Training the Gut for and during Long Runs and Endurance Sports

Now that it’s full on summer, let’s check in about a topic that is pertinent for all the endurance athletes, and particularly runners, with wonky guts and/or rigid beliefs about fueling during longer efforts. 

I’ve heard so many variations on the following over my years as a runner:
“I can’t eat anything before a run, ever.”
“I can’t eat anything during a run.”
“ I can’t drink anything more than a little water during a run.”
“I have no appetite for hours (or days) after a run and my GI is messed up for several days.”
“I’m not recovering from long runs or races as well as I used to.”

If you currently relate to any of those statements, I want you to know that the digestive system is highly adaptable. Gastric emptying as well as stomach comfort can be ‘trained’ during endurance activities.

Stored glycogen, or the amount of carbohydrates in our system already, are depleted after about 80 minutes at marathon pace, so for most athletes training for longer efforts, fueling with some sort of carbohydrate during exercise is essential. This training of the gut can improve the delivery of nutrients during exercise so during these long efforts, your system gets the fuel you need and are ingesting, and alleviates some (and perhaps all) of your negative GI symptoms.

How Can I Train my Gut? 

What we currently know is that the stomach can adapt to ingesting large volumes of  both solids, fluids, or combinations of the two. 

Just think about those competitive eaters who can down dozens of hot dogs in a matter of minutes. Disgusting thought, I know, but they have to train their systems to do it!  For endurance athletes needing fuel for the long run, we need to do our own version of gut training. 

This happens both during and outside of exercise because eating a higher carbohydrate diet leads to our intestinal cells, called enterocytes, being able to absorb and utilize carbohydrates as fuel more efficiently. 

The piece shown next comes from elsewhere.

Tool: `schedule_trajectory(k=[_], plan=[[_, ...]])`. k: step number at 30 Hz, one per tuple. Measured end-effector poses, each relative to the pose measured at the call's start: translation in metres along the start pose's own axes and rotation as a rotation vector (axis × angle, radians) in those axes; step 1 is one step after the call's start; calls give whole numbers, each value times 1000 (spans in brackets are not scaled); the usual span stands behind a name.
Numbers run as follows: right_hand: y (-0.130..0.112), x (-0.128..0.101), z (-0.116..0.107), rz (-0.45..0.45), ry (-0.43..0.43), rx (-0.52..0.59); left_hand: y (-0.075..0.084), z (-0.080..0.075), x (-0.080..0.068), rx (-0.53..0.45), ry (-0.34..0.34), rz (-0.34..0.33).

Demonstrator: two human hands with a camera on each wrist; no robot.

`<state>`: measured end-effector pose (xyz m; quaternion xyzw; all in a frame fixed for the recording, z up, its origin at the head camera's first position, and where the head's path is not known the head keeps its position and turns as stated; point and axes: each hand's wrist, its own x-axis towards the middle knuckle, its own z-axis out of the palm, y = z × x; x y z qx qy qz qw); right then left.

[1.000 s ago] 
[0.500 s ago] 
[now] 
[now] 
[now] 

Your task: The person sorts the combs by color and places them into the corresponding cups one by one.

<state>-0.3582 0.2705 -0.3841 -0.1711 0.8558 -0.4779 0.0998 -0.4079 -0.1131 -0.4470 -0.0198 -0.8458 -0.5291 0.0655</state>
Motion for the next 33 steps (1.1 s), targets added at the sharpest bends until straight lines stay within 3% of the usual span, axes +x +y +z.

To get sugar (carbohydrates) from our small intestine where absorption occurs into our blood, the sugar molecules mostly have to be transported across the membrane by glucose or fructose transporters. Think of a taxi transporting you from the airport to your destination. When we eat a diet high in carbohydrates, our body naturally increases the number of sugar taxis (glucose and fructose transporters). 

You’ll notice some of these taxis are sodium-dependent, which is a super essential nutrient for endurance exercise, particularly in the summer, but a topic for another day. 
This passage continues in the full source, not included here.